Widely collaborative, Jennifer has partnered with artists, composers, documentary filmmakers, dance choreographers, and virtual reality programmers such as Jane Jin Kaisen, Jennifer Mellor, Thomas Osborne, Nebal Maysaud, and Deann Borshay Liem on a range of interdisciplinary projects that have premiered in Asia, Europe, and North America. In support of her writing and scholarship, she has received fellowships from the Jerome Foundation, Intermedia Arts, Metropolitan Regional Arts Council, Minnesota State Arts Board, among others.
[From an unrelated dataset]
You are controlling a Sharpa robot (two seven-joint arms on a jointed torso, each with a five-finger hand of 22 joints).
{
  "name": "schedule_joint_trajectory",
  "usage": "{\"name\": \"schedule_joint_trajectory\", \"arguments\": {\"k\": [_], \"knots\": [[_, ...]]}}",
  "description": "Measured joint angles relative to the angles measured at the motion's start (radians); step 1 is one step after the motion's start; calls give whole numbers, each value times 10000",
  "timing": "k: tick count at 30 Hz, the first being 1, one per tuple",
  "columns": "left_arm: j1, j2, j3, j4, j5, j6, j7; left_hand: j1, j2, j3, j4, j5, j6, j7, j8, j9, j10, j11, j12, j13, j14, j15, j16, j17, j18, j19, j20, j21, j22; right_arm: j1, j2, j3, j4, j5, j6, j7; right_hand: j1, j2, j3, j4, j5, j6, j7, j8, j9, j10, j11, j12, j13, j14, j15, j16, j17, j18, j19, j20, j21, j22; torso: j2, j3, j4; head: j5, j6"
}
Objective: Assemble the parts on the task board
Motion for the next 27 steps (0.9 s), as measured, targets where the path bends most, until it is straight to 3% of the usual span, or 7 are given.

Committed to community, she is currently senior poetry editor at AGNI. Previously, she was a fellow of the Korea Policy Institute and served as a board member of Coffee House Press and the Twin Cities Immersion School, an advisory board member of Adopsource, an external board member of Florida Gulf Coast University’s Center for Critical Race and Ethnic Studies, and director of education and outreach for Truth and Reconciliation for the Adoption Community of Korea. With Dr. William Arce, she co-founded the writing curriculum for the USC Rossier School of Education’s SummerTIME college-access program.

For over 25 years, she has taught students from LaGuardia Community College in New York to Loyola Marymount University in Los Angeles to the Loft Mentor Series in Minneapolis to Universität Bielefeld in Germany. Her former students have been accepted to graduate or professional school at Columbia University, London School of Economics, University of California San Diego, University of Minnesota, University of Washington, Vanderbilt University, Yale University, and elsewhere.

Since 2008, she teaches at St. Olaf College where she is Professor of English and Associate Dean of Interdisciplinary and General Studies. She reunited with her Korean family in 2011 and lives between Minneapolis and Seoul.